Ernie and this young girl begin an affair. They spend a week living together in a borrowed New York apartment. Because of their sexual relationship, the young girl questions her morality, and the pair decide to marry. However, it is not long before she changes her mind. She instead becomes engaged to a young and emerging American writer, Herb Lane, who joins the USIS and has an interest in the Far East. They begin their travels to the Philippines, so they can be married. However, Herb dies on the way and the girl is referred to a hospital on obstetric grounds.

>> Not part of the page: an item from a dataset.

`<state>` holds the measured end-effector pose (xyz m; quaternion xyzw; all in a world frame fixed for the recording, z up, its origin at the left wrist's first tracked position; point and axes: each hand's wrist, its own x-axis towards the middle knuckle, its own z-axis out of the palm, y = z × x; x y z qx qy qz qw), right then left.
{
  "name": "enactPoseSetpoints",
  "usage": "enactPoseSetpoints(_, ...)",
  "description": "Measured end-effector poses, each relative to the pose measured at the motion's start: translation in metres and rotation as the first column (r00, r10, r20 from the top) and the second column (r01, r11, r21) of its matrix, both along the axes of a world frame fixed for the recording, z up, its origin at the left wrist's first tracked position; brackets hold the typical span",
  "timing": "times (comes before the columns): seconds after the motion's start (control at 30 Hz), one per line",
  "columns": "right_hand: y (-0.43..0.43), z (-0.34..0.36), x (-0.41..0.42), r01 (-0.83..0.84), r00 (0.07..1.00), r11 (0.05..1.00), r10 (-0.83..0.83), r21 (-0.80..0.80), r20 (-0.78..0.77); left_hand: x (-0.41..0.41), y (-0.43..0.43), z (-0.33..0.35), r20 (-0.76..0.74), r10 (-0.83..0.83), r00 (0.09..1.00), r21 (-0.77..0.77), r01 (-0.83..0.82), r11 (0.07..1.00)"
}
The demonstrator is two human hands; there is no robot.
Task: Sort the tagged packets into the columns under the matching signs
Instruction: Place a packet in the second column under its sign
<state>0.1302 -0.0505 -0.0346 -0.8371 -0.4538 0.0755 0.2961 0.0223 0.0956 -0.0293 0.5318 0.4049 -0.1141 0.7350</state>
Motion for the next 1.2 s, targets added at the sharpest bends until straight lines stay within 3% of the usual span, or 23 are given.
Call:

Meanwhile, Ernie learns his brother is in California. He works as a resident physician in a local hospital. After leaving his wife and child in Manila, he pursued a sexual relationship with a young nurse. The relationship, however, does not last long, and he sets off home to reunite with his family. When he goes home to Manila, he returns with many luxury goods, including a car and a television. After being apart for so long, he finds he no longer has a functional relationship with his wife, and he does not feel any real affection towards her. He is also not on good terms with a housemaid, who feels threatened by him sexually and goes out of her way to avoid him. Again, the reader observes all of this through Ernie’s perspective, but is left with the sense none of it affects him as it perhaps should.

While in New York, Ernie meets three other Filipinos – a young man and his two girlfriends with which he shows restrained public affection. There is a sense that all these characters are inherently disconnected and floating through life on the surface. Ernie travels to Japan where he learns of the tragedies around Hiroshima. Again, he seems unmoved by the bomb casualties and does not let anything affect him. Furthermore, Ernie learns Herb is not the gentleman he believes him to be. Herb, who dies in Taipeh, attacks his fiancé in a drunken brawl and subsequently runs over a Chinese girl. His actions, combined, cause an anti-American demonstration.

Ernie continues to show no genuine interest in his brother’s problems or his old fiancé’s plight. He shows no remorse and is seemingly unaffected by the breakdown of their own relationship. To make matters worse, at the end of the novel, Ernie suffers a near-death experience. He almost drowns. Surprisingly, no one seems to notice or be affected by it, and Ernie does not tell anyone. There is a sense that Ernie questions his identity, but this is a question left unresolved by the end of the story. Death in this context may be a metaphor for the death of one cultural identity and the embracing of another, with no real harmony between the two.



Throughout, Gonzalez uses bamboo dancing as a symbol. Bamboo dancing, or tinikling, is a traditional Filipino dance which involves the beating of bamboo sticks together. This symbolises the clashing of two ideologies – local Filipino culture and imported Western elements. It may also serve as a reminder of the dangers inherent in traveling and losing a sense of identity. In The Bamboo Dancers, Gonzalez deliberately uses a detached narrative perspective to reinforce Ernie’s personality problems and the overall apathy experienced by the characters in the book. Readers are left with the feeling that these characters could be anyone suffering a similar cultural disenchantment.